What I’m about to share is pretty radical, but this is what has happened and what I’ve learnt from it and this is where I’m standing now because of it. I need to share this so others can learn from my mistakes.
In 2017 I had a terrible time of repeated psychiatric hospital admissions, similar to last year, I was suicidal and made many attempts on my life. It was a horrendous time.
In August 2017 I was discharged from hospital and had tickets to go to David’s Tent – a Christian worship event. I nearly cancelled as I’d been so poorly, but something inside so strong told me I really needed to go this weekend and I begged God to do something as surely if nothing changed for me – I would die! I begged him to change my brain so I would be able to live again.

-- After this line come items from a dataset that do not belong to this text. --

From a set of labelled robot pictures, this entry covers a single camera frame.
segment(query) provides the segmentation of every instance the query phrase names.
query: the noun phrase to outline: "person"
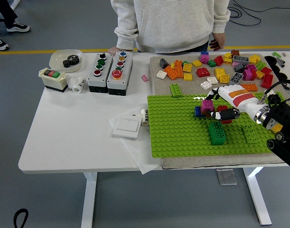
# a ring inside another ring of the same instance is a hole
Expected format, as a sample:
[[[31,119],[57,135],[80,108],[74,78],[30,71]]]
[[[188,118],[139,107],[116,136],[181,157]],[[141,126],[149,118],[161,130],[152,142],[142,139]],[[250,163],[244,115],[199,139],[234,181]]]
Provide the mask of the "person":
[[[8,32],[29,32],[30,26],[20,24],[16,21],[18,17],[14,10],[12,10],[7,0],[0,0],[0,13],[5,19],[4,24],[7,28]],[[9,48],[8,44],[6,44],[0,38],[0,51],[7,50]]]
[[[229,0],[111,0],[118,16],[117,45],[108,50],[176,53],[224,48]]]

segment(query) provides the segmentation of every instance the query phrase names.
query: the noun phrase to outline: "hand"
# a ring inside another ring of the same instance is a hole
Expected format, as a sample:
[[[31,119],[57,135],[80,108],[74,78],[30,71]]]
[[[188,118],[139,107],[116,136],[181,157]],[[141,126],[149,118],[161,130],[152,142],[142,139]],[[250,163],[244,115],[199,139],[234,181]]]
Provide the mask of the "hand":
[[[117,51],[120,51],[120,49],[117,48],[117,47],[112,47],[112,48],[108,49],[108,53],[111,54],[111,55],[113,55],[113,56],[116,55],[116,52]]]
[[[213,33],[213,40],[210,42],[210,48],[219,51],[224,48],[225,33]]]

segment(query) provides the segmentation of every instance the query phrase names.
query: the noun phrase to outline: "cable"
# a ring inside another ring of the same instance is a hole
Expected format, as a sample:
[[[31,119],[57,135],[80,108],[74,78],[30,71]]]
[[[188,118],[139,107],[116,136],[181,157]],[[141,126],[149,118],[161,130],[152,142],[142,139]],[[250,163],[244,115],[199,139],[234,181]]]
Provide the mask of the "cable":
[[[258,23],[256,23],[256,24],[251,24],[251,25],[240,24],[240,23],[237,23],[237,22],[235,22],[235,21],[230,20],[230,22],[232,22],[232,23],[234,23],[234,24],[237,24],[237,25],[242,25],[242,26],[255,26],[255,25],[259,25],[259,24],[261,23],[261,19],[260,19],[260,18],[255,17],[255,16],[249,14],[247,11],[245,11],[245,9],[247,9],[247,10],[249,10],[249,11],[253,11],[253,12],[265,12],[265,11],[268,11],[268,10],[271,10],[271,9],[290,9],[290,8],[273,7],[273,8],[269,8],[269,9],[265,9],[265,10],[253,10],[253,9],[249,9],[249,8],[246,8],[246,7],[242,6],[242,5],[240,5],[240,4],[237,3],[235,0],[233,0],[233,1],[235,2],[235,3],[234,3],[234,6],[238,6],[238,7],[239,7],[240,9],[242,9],[242,10],[243,10],[247,15],[249,15],[249,16],[252,17],[252,18],[255,18],[255,19],[259,20]],[[228,9],[229,11],[232,11],[232,12],[237,13],[237,16],[230,16],[231,18],[240,18],[240,17],[242,16],[242,12],[241,12],[239,9],[235,8],[235,7],[228,7],[227,9]]]

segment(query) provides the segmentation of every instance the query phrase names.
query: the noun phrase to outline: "table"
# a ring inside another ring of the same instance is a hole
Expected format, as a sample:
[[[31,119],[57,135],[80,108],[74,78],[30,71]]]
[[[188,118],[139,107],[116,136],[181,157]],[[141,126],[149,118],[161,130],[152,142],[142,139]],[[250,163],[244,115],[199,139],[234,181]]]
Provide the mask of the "table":
[[[271,55],[271,52],[257,53]],[[290,52],[286,54],[286,67],[281,71],[289,76]],[[83,56],[82,67],[70,73],[71,76],[86,78],[90,73],[95,54]],[[153,56],[157,54],[134,53],[134,67],[126,96],[91,93],[87,85],[81,94],[68,90],[60,93],[46,88],[43,91],[19,160],[19,168],[24,173],[83,172],[87,184],[82,228],[92,227],[97,173],[139,170],[120,140],[112,135],[108,120],[136,105],[147,103],[151,85],[143,82],[141,75],[149,74],[149,59]],[[271,224],[255,177],[262,166],[231,166],[235,167],[246,167],[244,172],[260,222],[262,225]]]

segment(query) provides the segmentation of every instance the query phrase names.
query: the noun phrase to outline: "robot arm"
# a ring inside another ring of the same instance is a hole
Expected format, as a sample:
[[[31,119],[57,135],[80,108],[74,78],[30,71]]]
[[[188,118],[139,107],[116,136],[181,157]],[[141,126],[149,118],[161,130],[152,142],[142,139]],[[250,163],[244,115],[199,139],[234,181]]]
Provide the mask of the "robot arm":
[[[206,99],[221,97],[233,106],[231,111],[210,112],[210,115],[218,120],[235,119],[239,117],[240,112],[245,112],[254,122],[262,124],[268,130],[280,123],[282,129],[276,133],[275,139],[267,141],[267,147],[290,166],[290,106],[286,104],[290,98],[281,102],[278,95],[268,96],[270,90],[282,83],[290,84],[290,80],[272,85],[260,101],[240,85],[215,88],[209,92]]]

So I went to David’s Tent – whilst being on the absolute brink. I worshipped and worshipped God despite being in intense emotional pain and despair and in desperation for my life. I prayed and worshipped like I’d never worshipped before.
Amazingly I got an incredible vision from God where I felt transported to His very throne room. I saw angels around the throne chair and blazing purifying fire around Him.
I tried to move forward in this vision to get closer to him but became aware of multiple heavy chains holding me back.
God then reached down with a blood red pair of scissors (I believe now to represent Jesus’s blood) and proceeded to cut each chain that represented something different from me. The chains included worrying about finances, worrying about a career, worrying about who I am, worrying about accomodation. All things that God then promised to always take care of for me. I could let all anxieties go. I then tried to move forward again but there was a huge chain coming out of my heart. I turned around to see the person who abused me attached to it. God said “you are in bondage to Him, you are letting Him control everything about your life. Would you like to be free from that now?” I said a big yes! And just like the other chains, God cut it from me. I was finally chain free and fell face down in front of God.
God then did the miraculous! He reached inside my brain and showed me my trauma brain – all files messed up and not in the right place. He simple said “would you like me to change that for you now?”. I said yes and he simply moved his hands and everything in my brain came together as it should be. All files back in the right place. A healed brain. He then said “don’t be like Lot’s wife, don’t look back”. That was the end of the vision.
After this I was healed for 18 months. I had no dissociation, no flashbacks, no nightmares, no suicidal thoughts, I felt more peace in my heart than I’ve ever known before. I had clarity, I was so well and so happy. But, I then went on to do what God had warned me not too… I looked back!
I started seeing a psychologist as my time on the long, long waiting list had come round. I should have cancelled my place after receiving my incredible miracle but I thought ‘just in case it comes back I should go’.. biggest mistake I’ve made. Everything got undone and I started dissociating again, awful thoughts came back and I spiralled. I was mentally unwell again and on NYE 2018 took a large overdose to end it all. Back into psychiatric units I went and the carnage started all over again, and this time ten times worse than before! It came back with vengeance.
It’s taken me a year to realise where I went wrong, actually, a year to accept that I went wrong! and I’m now back to living in the truth of what God has said over me and my life again. Thank goodness I’m back to the truth again!
The main thing I want to share, regardless of anyone’s faith, just don’t look back! The only way is forward from wherever you are. Looking back just causes sadness and regrets, over analysis, heartache. Learn from it! Absolutely! But don’t stay there. Be here in the present, today, and look up.
Just keep looking up! Not down or back. Just up and forward.
Surrender to God everything you have. You don’t have to do it alone.